Michael Slater, Regional Operations Manager of Western Thermal, discusses how we can bring more people into the construction industry and counter an aging workforce.

There is no doubt that the construction industry is going through a phenomenal change. Many workers in the sector are aging, and the total number of workers over the age of 60 has increased significantly more than any other age group.

As a result, the skills gap has continued to grow over time and is now at the point of causing serious issues to businesses as they cannot meet the growing demands leaving them with an urgent need to compensate for the experience they will lose.

Construction companies must not only help capture the knowledge they have but also find ways to appeal to the younger generation, which will be pivotal to bring back more balance to the skills gap.

Firstly, the UK government has taken steps to help produce and entice the next group of workers to the field. In April 2017, the Apprenticeship Levy scheme was launched with the promise of high-quality training and support to help develop and increase productivity.

According to many in the industry, the Levy hasn’t achieved what was expected, but it’s a positive start.

For years, construction has been much slower in incorporating technology than other industries. However, with more complex projects, rising demand and higher workloads, technology will bring about many advantages.

In China, the introduction of 3D printing saw the capability for houses to be produced in less than 24 hours. This concept has arguably changed the industry and, although it is still in the early stages, the overall efficiency and economic impact are clear.

This sort of technology will prove vital in the UK, especially as it aims to meet its housing targets with a growing population. The next generation will be more aware and more adapting of this technology and will come with the skills required to not only take on these roles but evolve them.

Another way to address the skills gap is by attracting more women. Currently, only around 13.5% make up the construction workforce, with many put off by its male-dominated culture, pay gap, and career progression. This means that encouraging diversity and highlighting the opportunities construction offers can make it more appealing.

By involving a diverse workforce, we will be able to provide new ways of thinking and different perspectives to help take companies into new directions instead of following the same cycle, which has held the industry back. To emphasise this further, having more women in important roles will only attract more people to get into the industry and help it flourish.

On a similar note, by encouraging construction to be seen as an academic discipline in school, many young people would be open to considering it as a career. As it is not featured in subjects found at GCSE or A Level, many will immediately dismiss it as a potential path.

By introducing this as part of the curriculum, the construction industry will be able to educate people on the options available to them within it. This can encourage new opportunities, like work experience, for a workforce to kick-start itself once again.

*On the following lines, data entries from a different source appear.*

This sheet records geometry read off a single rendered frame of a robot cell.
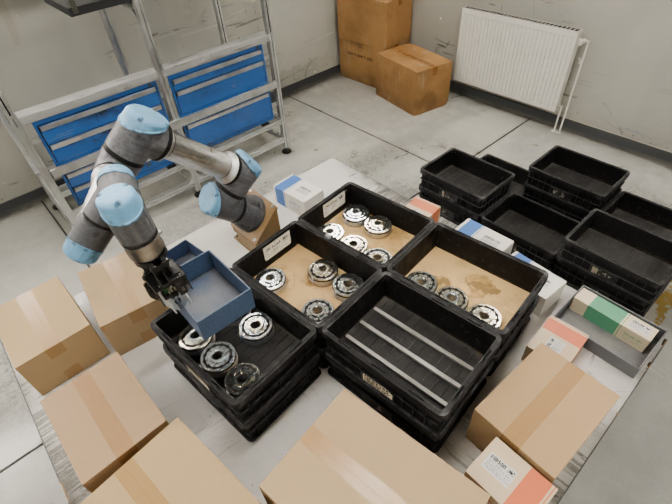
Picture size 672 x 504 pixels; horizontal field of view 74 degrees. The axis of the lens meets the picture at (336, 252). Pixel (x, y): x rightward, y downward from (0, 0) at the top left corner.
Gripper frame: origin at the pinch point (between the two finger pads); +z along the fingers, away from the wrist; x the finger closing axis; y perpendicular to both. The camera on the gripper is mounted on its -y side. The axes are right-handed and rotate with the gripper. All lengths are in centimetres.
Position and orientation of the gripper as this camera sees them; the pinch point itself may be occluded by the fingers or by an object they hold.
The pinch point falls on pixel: (178, 303)
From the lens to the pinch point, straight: 115.0
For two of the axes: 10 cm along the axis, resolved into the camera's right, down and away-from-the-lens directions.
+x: 7.5, -5.4, 3.9
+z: 1.1, 6.8, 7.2
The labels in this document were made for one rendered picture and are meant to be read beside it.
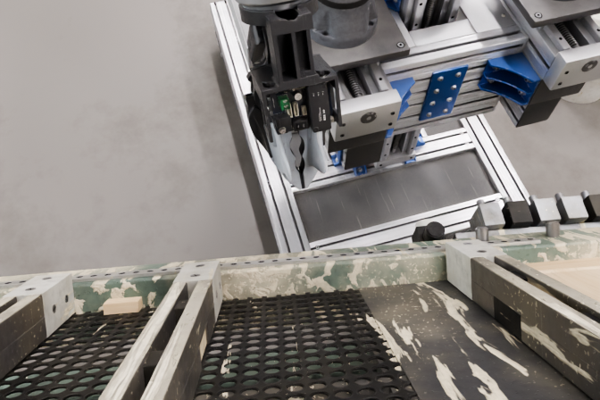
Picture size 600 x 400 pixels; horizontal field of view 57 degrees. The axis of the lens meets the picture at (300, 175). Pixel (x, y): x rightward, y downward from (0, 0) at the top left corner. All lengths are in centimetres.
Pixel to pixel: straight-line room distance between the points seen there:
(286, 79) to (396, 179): 146
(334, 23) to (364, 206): 90
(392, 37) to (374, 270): 46
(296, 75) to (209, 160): 175
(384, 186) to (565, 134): 90
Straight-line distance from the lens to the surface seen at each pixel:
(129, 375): 58
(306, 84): 50
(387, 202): 189
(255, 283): 102
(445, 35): 132
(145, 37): 272
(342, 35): 111
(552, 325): 71
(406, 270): 104
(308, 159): 60
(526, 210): 132
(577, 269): 109
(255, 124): 57
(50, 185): 235
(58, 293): 101
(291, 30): 48
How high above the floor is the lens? 185
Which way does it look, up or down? 59 degrees down
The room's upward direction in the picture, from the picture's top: straight up
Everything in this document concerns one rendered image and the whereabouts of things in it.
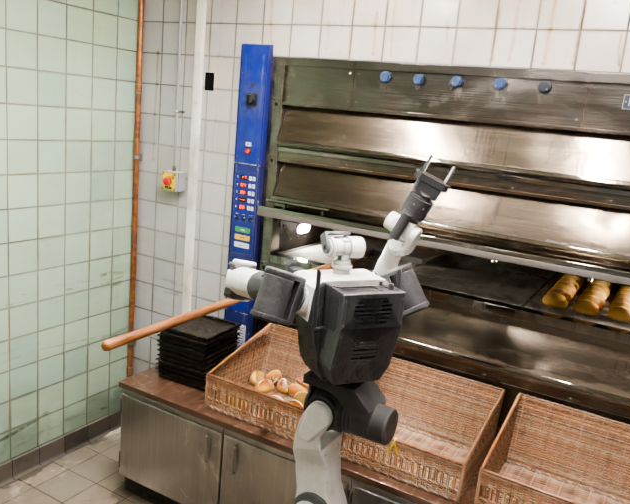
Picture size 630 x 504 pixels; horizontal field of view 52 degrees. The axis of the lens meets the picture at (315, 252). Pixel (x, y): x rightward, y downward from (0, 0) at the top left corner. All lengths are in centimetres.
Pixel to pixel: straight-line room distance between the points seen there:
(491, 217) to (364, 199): 56
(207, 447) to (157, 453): 31
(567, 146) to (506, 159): 22
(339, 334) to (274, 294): 21
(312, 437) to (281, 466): 68
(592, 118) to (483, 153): 41
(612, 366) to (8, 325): 259
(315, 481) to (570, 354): 114
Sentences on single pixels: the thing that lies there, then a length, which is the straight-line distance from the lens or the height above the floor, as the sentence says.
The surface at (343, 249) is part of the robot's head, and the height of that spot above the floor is 148.
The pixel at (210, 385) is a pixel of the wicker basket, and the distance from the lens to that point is 286.
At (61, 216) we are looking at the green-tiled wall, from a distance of 334.
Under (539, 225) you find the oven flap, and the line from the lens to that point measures 261.
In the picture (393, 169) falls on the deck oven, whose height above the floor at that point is 166.
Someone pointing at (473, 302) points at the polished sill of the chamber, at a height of 117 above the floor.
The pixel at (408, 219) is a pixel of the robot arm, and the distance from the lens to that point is 211.
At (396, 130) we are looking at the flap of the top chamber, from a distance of 278.
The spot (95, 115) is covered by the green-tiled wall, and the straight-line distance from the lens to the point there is 342.
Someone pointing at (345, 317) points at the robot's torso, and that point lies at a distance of 175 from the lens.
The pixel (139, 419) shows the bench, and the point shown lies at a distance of 314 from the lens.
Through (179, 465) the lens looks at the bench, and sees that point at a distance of 306.
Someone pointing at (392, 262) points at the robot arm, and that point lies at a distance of 224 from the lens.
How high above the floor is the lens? 187
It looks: 12 degrees down
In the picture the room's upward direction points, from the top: 5 degrees clockwise
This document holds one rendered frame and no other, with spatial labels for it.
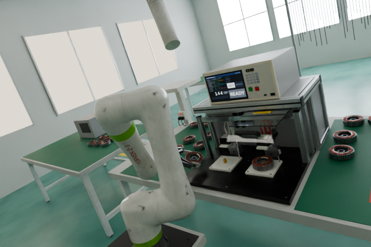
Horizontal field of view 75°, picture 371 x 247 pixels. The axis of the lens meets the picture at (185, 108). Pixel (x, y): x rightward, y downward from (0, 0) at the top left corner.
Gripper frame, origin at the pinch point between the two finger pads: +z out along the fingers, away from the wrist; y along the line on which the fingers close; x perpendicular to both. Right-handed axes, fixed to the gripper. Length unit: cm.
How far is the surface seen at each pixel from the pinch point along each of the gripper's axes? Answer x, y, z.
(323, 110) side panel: 62, 17, 57
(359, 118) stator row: 68, 28, 75
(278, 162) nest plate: 28.3, 32.7, 24.2
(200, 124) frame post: 17.5, -15.2, 3.5
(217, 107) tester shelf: 34.7, -7.1, 2.0
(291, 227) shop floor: -24, 29, 94
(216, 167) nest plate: 4.6, 12.1, 8.2
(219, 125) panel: 19.2, -18.8, 21.6
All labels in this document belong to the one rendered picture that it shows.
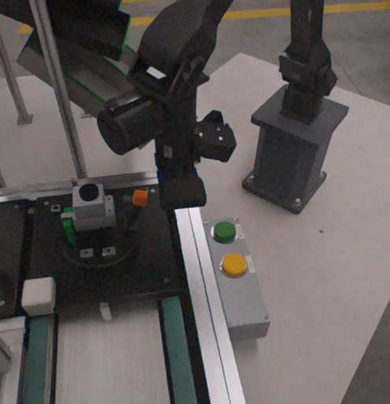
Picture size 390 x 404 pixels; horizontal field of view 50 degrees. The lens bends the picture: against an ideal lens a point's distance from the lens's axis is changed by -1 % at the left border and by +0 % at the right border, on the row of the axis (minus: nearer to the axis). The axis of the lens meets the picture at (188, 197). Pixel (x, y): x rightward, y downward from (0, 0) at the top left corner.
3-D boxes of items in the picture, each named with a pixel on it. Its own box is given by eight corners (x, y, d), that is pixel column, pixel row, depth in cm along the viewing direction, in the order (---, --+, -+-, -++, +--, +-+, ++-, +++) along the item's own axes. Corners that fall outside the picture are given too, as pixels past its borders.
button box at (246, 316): (236, 235, 82) (238, 215, 78) (266, 337, 68) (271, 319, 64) (200, 240, 81) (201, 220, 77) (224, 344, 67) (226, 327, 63)
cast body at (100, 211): (114, 206, 71) (109, 177, 66) (116, 226, 68) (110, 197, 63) (64, 213, 70) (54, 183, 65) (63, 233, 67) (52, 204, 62)
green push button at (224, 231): (232, 226, 77) (233, 218, 76) (238, 243, 75) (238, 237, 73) (211, 229, 77) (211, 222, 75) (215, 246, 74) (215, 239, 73)
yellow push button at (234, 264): (241, 257, 73) (242, 250, 71) (247, 277, 70) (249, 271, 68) (219, 260, 72) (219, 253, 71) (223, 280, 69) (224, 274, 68)
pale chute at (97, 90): (145, 111, 95) (159, 100, 92) (140, 150, 86) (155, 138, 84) (34, 26, 80) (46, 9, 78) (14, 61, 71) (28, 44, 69)
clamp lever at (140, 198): (135, 220, 72) (147, 190, 67) (136, 230, 71) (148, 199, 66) (114, 218, 71) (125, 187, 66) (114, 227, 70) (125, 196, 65)
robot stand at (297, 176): (326, 177, 99) (350, 106, 84) (298, 216, 91) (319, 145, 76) (271, 152, 105) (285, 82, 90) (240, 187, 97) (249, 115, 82)
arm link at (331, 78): (298, 72, 82) (305, 40, 77) (337, 91, 78) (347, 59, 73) (276, 84, 79) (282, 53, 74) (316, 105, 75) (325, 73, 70)
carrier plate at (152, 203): (162, 189, 84) (162, 181, 82) (180, 296, 68) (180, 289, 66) (39, 203, 81) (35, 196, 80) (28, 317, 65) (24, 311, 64)

It is clear that the construction industry is currently at a crossroads. It needs to adapt in order to survive. With the UK set to leave the EU, even more challenges will begin to come its way as they are likely to be met with more shortages.

By addressing the skills gap now, companies will be able to prepare the next generation of workers to help build a successful business and industry. There are a number of options available to businesses to do this and it is up to them to take the initiative, or risk falling even further behind.